Nila terdiam untuk beberapa saat, ia masih mencoba mencerna ucapan dari Sasya. Dia tahu dan sangat tahu bagaimana perjuangan gadis itu untuk sembuh dan sehat, untuk pertama kalinya ia melihat Sasya begitu putus asa dan hilang pengharapan. Nila tidak mau memperkeruh keadaan, jika pun memang ini waktu terakhir bagi sang sahabat, menjadi tanggungjawabnya juga untuk membuat Sasya bahagia.

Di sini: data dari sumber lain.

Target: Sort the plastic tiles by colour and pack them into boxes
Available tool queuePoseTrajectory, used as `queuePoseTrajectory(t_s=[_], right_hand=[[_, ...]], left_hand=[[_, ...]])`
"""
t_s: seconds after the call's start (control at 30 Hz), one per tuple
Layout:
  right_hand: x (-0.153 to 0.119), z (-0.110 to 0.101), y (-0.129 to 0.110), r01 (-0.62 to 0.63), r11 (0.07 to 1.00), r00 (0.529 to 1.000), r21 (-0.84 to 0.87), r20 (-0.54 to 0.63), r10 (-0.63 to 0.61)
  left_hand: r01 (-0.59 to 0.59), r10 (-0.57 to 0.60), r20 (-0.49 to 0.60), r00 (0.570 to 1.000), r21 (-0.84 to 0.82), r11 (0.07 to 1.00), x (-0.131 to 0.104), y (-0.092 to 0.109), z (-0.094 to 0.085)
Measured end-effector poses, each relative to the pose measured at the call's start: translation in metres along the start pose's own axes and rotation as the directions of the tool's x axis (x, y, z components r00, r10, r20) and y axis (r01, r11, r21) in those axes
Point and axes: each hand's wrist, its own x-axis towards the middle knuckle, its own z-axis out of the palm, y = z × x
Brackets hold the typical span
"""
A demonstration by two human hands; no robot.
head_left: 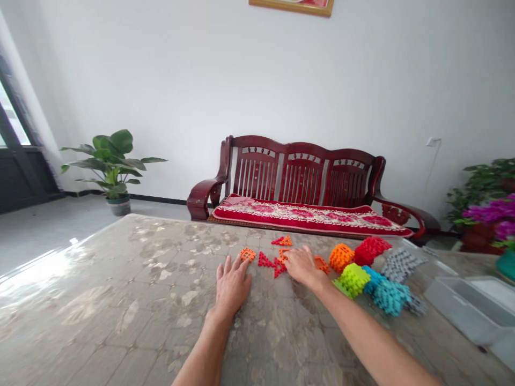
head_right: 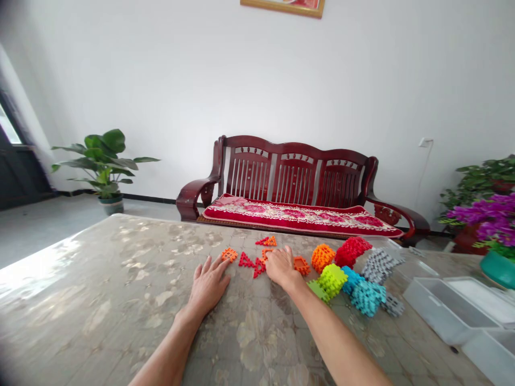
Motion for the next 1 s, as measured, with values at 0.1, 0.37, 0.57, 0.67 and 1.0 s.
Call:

"Jadi, kamu punya list terakhir dan itu adalah punya pacar?"
"Iya Nila." jawab Sasya.
"Dan orang itu adalah Kak Andra?"
Sasya mengangguk, "Benar sekali, Marko yang mengenalkan kami."
"Kamu bayar dia dan dia jadi pacarmu selama dua bulan kedepan?" tanya Nila lagi, "Tapi bukannya Kak Andra punya pacar ya?"